The project started a communal herding program for Eretsha. “Communal herds reduce conflict by increasing efficiency. A handful of people are responsible for protecting the large herds that mimic the natural formation of wild herbivores, moving in tight groups as anti-predation behaviour. Certified herders monitor livestock and health and protect them from predators, allowing community members to engage in other livelihood activities knowing that their cattle are safe,” Stein said.

In addition, Claws Conservancy in partnership with the University of Siegen, designed a one-of-a-kind lion alert system which warns villagers when collared lions arrive within a given perimeter of livestock areas.

At least 120 participants receive text messages to their mobile phones bearing the name and distance of the specific lion.

“To promote inclusion and sense of ownership for the initiative, we allowed the villagers to name the lions in their own local languages.” Stein said they had received at least 20, 000 alerts so far in 2022, almost twice the 12,000 alerts they received in 2021.
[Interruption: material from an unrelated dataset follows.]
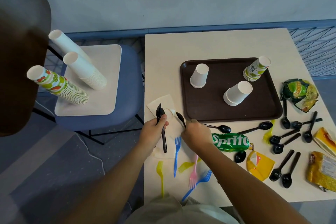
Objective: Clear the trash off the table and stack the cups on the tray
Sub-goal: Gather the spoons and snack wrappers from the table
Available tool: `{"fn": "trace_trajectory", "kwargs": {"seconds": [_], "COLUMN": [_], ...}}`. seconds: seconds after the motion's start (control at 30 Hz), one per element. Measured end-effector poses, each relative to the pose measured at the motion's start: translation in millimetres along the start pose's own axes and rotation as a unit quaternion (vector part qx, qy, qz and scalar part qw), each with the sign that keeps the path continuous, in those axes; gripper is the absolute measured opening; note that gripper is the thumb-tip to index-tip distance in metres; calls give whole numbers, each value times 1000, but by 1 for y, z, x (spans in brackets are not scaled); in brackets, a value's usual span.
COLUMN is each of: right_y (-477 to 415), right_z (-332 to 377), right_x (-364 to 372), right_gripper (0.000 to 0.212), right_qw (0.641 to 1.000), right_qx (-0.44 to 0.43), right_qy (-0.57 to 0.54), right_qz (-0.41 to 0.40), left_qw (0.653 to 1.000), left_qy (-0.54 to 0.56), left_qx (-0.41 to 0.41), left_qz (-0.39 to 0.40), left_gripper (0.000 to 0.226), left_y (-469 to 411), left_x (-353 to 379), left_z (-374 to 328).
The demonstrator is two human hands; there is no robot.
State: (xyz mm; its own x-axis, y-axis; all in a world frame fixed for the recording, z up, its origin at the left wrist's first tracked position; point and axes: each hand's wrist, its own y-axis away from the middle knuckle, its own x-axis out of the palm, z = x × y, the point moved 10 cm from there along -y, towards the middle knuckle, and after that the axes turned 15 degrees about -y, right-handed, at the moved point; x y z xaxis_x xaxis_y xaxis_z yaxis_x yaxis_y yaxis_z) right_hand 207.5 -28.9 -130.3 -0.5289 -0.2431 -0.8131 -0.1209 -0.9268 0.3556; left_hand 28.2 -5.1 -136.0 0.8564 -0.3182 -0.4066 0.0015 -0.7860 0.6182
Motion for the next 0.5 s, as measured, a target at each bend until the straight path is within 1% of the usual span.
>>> {"fn": "trace_trajectory", "kwargs": {"seconds": [0.07, 0.17, 0.3, 0.37, 0.5], "right_y": [-1, 0, 4, 3, -15], "right_z": [-1, -6, -13, -13, -3], "right_x": [-7, -16, -25, -30, -34], "right_gripper": [18, 8, 13, 17, 14], "right_qw": [999, 991, 974, 964, 935], "right_qx": [-16, -38, -39, -27, 27], "right_qy": [-34, -109, -201, -244, -343], "right_qz": [-26, -64, -95, -106, -82], "left_qw": [1000, 1000, 999, 999, 997], "left_qy": [4, 8, 43, 44, 76], "left_qx": [2, 1, -13, -17, -24], "left_qz": [1, 0, 17, 16, 16], "left_gripper": [42, 42, 41, 41, 41], "left_y": [0, -2, -2, -1, -1], "left_x": [0, -3, -1, -2, -6], "left_z": [0, 2, 3, 2, 3]}}
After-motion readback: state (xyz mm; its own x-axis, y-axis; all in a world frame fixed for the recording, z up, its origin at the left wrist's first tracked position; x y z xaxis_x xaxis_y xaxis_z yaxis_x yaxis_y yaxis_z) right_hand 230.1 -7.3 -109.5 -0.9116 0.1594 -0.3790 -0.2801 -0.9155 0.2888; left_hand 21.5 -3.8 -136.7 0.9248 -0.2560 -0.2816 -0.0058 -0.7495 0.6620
Through the predator-proof communal kraals (enclosures) initiative, Claws Conservancy works with the Eretsha community to reduce incidences of livestock killings by keeping the cattle safe overnight.

Herders, currently remunerated by Claws, take turns looking over the cattle at night and herding during the day. Journalists had the opportunity to track one of the lions causing havoc in the area, which they found taking the day off from the scorching summer temperatures to cool off under a thick bush, a safe distance from the cattle grazing perimeter.

Stein, together with his colleague Dr. Edwin Mudongo (a wildlife and rangeland ecologist with over 10 years’ experience in sustainable natural resources management) wants to expand the communal herding programme to the neighbouring communities and eventually to other affected areas in western Botswana particularly around the Central Kalahari Game Reserve (CKGR) in the desert. One large continuous population of lions continues to roam across the Kavango-Zambezi Transfrontier Conservation Area (KAZA) which includes Botswana, Namibia, Zimbabwe, Angola, and Zambia.

The CLAWS Conservancy is a registered nonprofit organisation whose mission is to develop innovative approaches to promote human- wildlife coexistence. Their focus is on high-priority species and known conflict areas. They build partnership networks and use scientific research into the status and ecology of large carnivores, and create assessments of possible tools and solutions.

CLAWS develops economic, social and ecological approaches for human-wildlife coexistence, and coordinates efforts between various stakeholder groups including government agencies, community groups, non-profit organisations, academic institutions, tour operators and researchers for effective implementation.

This article is reproduced here as part of the African Conservation Journalism Programme, funded in Angola, Botswana, Mozambique, and Zimbabwe by USAID’s VukaNow: Activity. Implemented by the international conservation organization Space for Giants, it aims to expand the reach of conservation and environmental journalism in Africa, and bring more African voices into the international conservation debate. Written articles from the Mozambican and Angolan cohorts are translated from Portuguese. Broadcast stories remain in the original language.